The team members realized time was short. They could be found in the labs early in the morning and late at night any day of the week, including weekends.
Still, when their deadline came, they had not reached their goal. It turns out that very few teams actually achieve their objectives, Siegel says. “There’s a good deal of luck involved.” Even so, the entire team, including advisors and faculty, was energized by the experience. The gold medal award was based upon meeting a specified number of benchmarks in the overall process.

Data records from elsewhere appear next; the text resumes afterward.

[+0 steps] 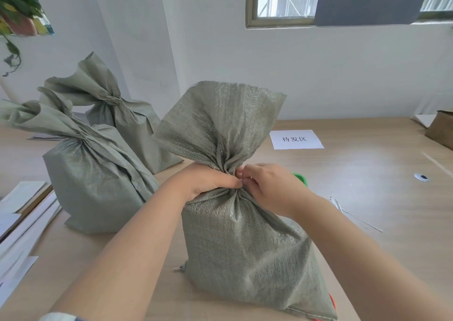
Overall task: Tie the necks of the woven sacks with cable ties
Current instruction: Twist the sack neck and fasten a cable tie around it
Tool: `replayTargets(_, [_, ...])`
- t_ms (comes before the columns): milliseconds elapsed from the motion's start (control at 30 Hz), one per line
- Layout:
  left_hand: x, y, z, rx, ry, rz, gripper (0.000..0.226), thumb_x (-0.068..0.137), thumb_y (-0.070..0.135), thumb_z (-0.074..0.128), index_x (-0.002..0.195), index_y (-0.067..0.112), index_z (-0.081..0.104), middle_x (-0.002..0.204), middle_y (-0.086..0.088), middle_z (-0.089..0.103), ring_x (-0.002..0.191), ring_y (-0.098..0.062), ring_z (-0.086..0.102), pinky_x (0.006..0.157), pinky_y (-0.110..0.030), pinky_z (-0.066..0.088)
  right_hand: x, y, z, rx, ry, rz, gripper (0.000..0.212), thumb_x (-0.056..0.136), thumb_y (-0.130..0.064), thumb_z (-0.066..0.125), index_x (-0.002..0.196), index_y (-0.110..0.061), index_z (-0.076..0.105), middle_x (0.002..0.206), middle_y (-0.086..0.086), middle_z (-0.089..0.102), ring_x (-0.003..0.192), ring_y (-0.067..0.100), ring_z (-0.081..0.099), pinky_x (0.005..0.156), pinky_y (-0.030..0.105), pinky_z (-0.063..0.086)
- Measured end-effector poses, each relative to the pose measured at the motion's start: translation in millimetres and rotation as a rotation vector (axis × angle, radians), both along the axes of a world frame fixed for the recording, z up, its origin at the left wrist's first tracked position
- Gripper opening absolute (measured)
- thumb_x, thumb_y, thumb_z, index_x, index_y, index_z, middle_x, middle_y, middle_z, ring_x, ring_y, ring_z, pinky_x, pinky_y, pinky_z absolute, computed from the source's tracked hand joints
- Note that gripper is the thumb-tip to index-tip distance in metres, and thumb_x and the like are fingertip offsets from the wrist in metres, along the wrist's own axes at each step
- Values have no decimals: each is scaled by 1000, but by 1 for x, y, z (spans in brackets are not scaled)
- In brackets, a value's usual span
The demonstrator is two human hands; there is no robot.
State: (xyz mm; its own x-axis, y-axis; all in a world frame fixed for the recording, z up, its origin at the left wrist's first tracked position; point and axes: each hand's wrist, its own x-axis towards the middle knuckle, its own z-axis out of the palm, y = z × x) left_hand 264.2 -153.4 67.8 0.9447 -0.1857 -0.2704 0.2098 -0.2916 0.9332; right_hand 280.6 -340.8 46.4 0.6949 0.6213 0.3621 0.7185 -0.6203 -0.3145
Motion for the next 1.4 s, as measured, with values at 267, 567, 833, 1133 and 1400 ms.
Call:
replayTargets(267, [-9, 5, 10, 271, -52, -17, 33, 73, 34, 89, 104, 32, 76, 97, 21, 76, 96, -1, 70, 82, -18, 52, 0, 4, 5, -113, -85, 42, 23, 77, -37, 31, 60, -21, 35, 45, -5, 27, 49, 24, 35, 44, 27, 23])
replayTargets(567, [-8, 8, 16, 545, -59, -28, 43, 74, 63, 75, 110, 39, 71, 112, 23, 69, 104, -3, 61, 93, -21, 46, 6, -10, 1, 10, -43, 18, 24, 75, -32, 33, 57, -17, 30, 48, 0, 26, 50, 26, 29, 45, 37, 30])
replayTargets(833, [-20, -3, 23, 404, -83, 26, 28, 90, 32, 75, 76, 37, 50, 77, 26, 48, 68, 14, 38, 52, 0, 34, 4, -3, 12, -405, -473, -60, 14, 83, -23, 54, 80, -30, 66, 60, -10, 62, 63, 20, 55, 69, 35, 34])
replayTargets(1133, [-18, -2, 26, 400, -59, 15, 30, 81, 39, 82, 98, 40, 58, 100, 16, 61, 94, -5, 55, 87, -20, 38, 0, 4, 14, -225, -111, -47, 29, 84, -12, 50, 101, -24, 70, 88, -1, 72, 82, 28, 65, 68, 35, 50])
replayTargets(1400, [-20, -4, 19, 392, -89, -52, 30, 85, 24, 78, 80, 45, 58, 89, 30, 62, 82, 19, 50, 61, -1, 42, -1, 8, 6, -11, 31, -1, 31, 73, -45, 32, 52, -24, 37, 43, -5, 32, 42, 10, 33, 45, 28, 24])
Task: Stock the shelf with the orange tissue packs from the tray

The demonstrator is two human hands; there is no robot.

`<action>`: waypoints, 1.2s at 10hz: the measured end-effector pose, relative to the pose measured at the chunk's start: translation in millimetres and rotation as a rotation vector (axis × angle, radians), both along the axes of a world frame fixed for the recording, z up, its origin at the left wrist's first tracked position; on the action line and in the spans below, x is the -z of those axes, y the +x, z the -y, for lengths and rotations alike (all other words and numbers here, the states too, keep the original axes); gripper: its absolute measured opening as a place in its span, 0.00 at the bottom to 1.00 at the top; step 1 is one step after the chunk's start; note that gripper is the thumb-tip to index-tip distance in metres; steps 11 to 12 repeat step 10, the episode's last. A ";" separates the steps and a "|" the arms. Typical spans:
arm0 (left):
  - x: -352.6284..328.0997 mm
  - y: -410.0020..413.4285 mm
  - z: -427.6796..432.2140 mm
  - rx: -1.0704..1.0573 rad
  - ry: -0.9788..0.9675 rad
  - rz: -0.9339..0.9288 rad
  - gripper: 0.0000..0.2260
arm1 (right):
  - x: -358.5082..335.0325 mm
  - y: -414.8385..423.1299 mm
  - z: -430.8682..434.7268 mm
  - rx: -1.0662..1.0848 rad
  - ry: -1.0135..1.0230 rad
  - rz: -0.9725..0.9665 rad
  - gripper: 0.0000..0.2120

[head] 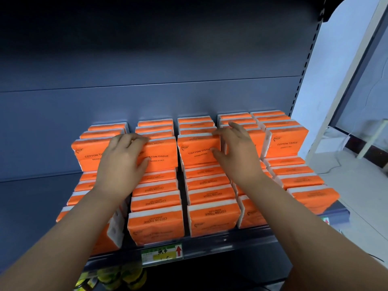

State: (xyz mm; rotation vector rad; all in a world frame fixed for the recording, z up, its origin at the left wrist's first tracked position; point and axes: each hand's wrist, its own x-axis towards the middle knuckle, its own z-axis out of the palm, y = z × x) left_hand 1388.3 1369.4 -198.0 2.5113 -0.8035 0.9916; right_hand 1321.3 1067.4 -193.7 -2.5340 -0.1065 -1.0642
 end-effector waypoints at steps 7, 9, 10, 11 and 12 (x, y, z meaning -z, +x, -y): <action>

“The students grew so much,” says Swanson. “If they had had more time, the project could have worked.” Klavins commented, “If I had the money I’d create 10 iGEM teams.”Already, there have been positive results from the competition. All graduating seniors from last year’s team have had their career choice influenced by the competition — two are now working in synthetic biology laboratories — while an electrical engineering major is now employed in an immunology lab. And all of this year’s team’s seniors are applying to graduate school in synthetic biology.
“I’d love to have more faculty from more departments involved in coming years, and I’d like to recruit students who are as young as possible, so they can stay with the competition for a number of years,” Klavins says. “Eventually, we’d like to build the base for a synthetic biology program at the UW.”
This year’s iGEM teams received financial support from the departments of Electrical Engineering and Bioengineering.